Décision surprenante et encensée

Les membres du comité d’initiative ont été surpris de la décision de la commission qui a décidé d’aller dans leur sens. Cette démarche est assez inédite dans l’hémicycle. En effet, le législatif a majoritairement tendance à privilégier les contre-projets proposés par le Gouvernement, puis amendés.

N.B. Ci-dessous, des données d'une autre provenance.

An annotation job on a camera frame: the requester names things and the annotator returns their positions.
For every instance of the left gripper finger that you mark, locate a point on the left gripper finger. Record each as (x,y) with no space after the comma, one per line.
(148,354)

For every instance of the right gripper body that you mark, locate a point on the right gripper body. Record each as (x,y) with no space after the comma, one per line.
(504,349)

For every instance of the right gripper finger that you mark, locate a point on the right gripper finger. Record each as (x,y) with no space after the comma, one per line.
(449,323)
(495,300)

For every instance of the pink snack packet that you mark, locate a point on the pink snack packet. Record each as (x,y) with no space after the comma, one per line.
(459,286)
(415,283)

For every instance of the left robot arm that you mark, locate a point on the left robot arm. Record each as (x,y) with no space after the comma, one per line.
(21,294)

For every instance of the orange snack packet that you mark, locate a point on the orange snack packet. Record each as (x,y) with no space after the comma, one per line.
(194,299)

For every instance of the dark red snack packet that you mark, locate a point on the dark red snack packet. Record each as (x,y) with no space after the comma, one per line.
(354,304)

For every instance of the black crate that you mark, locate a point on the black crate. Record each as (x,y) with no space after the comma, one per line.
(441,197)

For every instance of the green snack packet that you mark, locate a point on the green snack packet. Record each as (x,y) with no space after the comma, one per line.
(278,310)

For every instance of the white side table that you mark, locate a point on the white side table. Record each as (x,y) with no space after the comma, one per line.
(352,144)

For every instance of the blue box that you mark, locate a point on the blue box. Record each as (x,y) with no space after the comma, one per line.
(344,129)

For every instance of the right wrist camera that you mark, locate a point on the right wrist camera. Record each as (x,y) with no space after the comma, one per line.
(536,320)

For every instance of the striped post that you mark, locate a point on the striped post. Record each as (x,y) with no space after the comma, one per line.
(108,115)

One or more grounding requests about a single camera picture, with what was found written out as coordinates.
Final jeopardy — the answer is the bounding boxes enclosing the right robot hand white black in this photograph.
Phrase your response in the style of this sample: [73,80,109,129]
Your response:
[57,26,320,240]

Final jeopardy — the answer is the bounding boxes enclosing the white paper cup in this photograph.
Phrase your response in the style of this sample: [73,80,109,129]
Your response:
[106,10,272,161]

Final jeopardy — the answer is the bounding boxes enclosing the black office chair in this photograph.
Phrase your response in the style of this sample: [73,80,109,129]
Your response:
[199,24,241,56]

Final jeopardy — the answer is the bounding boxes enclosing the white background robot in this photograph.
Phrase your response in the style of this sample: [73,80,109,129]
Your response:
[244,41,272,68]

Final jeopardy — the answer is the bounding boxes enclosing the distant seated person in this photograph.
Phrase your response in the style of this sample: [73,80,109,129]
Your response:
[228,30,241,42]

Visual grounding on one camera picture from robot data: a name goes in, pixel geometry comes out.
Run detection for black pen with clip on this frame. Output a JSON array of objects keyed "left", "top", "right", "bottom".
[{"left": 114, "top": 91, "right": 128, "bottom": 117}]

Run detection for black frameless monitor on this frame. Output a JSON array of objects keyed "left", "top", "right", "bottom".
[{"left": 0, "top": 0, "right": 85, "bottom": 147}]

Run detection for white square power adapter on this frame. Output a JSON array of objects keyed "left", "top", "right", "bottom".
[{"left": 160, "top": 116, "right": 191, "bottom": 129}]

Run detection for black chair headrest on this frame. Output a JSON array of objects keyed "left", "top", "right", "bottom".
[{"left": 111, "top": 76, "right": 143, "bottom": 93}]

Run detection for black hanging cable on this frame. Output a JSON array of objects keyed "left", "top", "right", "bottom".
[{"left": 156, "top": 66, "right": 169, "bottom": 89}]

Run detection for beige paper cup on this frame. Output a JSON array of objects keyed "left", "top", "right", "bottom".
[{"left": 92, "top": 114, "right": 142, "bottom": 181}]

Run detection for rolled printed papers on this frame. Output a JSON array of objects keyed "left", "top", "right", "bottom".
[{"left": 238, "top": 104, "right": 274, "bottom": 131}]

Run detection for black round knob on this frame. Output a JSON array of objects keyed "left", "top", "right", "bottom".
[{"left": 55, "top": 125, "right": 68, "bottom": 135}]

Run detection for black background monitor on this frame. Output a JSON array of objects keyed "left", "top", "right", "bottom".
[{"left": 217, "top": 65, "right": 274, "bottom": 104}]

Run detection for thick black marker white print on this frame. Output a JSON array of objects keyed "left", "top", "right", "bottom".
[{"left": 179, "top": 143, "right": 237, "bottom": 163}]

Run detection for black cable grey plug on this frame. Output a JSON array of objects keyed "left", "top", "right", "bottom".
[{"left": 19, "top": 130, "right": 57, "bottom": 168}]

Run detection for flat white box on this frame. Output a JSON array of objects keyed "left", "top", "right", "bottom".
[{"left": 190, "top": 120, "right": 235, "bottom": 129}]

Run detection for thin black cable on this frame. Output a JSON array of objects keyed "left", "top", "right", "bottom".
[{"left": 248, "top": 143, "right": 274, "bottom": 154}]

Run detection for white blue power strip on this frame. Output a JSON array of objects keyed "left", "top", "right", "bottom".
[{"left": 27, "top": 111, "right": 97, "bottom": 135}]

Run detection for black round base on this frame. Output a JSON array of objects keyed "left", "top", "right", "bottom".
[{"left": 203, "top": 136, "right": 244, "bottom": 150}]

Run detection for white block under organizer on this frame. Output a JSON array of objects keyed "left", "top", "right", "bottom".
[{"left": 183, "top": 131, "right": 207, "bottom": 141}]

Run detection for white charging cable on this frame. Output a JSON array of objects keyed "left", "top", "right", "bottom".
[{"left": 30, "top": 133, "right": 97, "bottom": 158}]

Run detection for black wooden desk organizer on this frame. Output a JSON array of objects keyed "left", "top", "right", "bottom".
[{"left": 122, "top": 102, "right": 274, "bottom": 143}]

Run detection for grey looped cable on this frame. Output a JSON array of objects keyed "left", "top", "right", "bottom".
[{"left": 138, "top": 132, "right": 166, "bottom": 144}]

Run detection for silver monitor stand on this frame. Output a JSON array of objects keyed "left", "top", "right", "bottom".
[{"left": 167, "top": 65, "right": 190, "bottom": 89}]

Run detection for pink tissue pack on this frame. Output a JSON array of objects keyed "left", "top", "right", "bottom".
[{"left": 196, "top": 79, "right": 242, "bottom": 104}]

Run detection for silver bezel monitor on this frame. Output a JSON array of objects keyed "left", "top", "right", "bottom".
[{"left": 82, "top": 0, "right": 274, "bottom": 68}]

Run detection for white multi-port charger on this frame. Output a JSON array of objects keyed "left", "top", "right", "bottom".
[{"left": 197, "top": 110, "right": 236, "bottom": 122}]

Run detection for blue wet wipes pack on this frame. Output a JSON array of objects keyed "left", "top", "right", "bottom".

Dans ses travaux, la commission n’a pas été convaincue par les arguments financiers du Gouvernement qui promettait un total de 2,2 millions d’économie en cas de fermeture de l’institution. La commission concède seulement une économie de 1,3 million. Économie insignifiante pour fermer la HEM aux yeux de la majorité des commissionnaires.


Démocratie en otage

Du côté des opposants, on regrette la décision de la commission qui, avec son travail, « prive » le peuple de son droit démocratique. Toutefois, pour le député PLR Quentin di Meo, il y a de fortes chances que l’amendement proposé soit « malheureusement » accepté et l’initiative approuvée, sans que le peuple n’ait son mot à dire.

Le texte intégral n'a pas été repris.